TASK DESCRIPTION:
The response should hold each line from the entries below where "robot" is found.

RECORD SET:

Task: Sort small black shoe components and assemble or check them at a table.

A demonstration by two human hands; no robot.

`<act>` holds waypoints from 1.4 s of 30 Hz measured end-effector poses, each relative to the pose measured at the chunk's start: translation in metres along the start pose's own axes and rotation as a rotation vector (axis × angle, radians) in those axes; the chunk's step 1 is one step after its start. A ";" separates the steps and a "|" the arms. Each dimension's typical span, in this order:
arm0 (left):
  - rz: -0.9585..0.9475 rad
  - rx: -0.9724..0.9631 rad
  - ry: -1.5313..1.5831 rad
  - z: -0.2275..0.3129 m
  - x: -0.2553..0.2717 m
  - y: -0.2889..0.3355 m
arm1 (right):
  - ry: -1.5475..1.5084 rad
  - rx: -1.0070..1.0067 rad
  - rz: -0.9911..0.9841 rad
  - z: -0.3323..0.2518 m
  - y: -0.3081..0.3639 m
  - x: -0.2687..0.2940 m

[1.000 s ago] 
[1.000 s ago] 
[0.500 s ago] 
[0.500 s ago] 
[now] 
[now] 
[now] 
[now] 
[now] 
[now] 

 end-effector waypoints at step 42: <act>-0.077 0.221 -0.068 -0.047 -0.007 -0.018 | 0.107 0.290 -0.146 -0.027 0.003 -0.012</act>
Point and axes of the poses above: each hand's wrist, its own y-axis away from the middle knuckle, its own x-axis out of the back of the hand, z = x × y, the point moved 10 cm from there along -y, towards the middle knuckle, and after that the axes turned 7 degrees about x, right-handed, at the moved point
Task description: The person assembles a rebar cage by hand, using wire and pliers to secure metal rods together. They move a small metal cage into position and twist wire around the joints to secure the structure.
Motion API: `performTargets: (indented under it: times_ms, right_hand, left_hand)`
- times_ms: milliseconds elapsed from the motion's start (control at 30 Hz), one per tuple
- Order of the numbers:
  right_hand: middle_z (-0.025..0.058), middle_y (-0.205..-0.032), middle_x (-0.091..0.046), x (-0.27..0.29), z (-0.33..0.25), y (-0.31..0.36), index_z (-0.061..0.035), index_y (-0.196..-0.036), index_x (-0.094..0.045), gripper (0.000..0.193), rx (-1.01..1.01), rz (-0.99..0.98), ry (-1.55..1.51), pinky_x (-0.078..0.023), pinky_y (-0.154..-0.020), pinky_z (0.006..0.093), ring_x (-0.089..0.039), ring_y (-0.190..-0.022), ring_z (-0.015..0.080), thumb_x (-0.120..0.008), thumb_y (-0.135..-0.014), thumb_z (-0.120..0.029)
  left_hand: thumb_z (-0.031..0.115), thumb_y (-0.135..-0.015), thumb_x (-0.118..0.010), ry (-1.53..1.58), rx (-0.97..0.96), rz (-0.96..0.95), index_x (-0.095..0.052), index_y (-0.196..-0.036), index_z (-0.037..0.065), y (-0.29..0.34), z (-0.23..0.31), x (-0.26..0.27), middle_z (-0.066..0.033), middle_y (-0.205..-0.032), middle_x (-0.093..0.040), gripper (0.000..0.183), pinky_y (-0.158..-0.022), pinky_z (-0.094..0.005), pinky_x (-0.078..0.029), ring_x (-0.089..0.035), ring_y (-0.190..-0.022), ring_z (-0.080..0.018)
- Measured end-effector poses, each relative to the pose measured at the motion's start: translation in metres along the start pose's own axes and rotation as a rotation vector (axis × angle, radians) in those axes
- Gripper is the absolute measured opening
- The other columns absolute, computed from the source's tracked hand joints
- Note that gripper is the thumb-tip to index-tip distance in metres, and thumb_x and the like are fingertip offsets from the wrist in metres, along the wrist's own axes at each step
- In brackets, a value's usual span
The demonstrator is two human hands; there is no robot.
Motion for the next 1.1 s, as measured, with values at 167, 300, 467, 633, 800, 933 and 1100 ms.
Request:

EXERCISE RESPONSE:
A demonstration by two human hands; no robot.
The demonstrator is two human hands; there is no robot.

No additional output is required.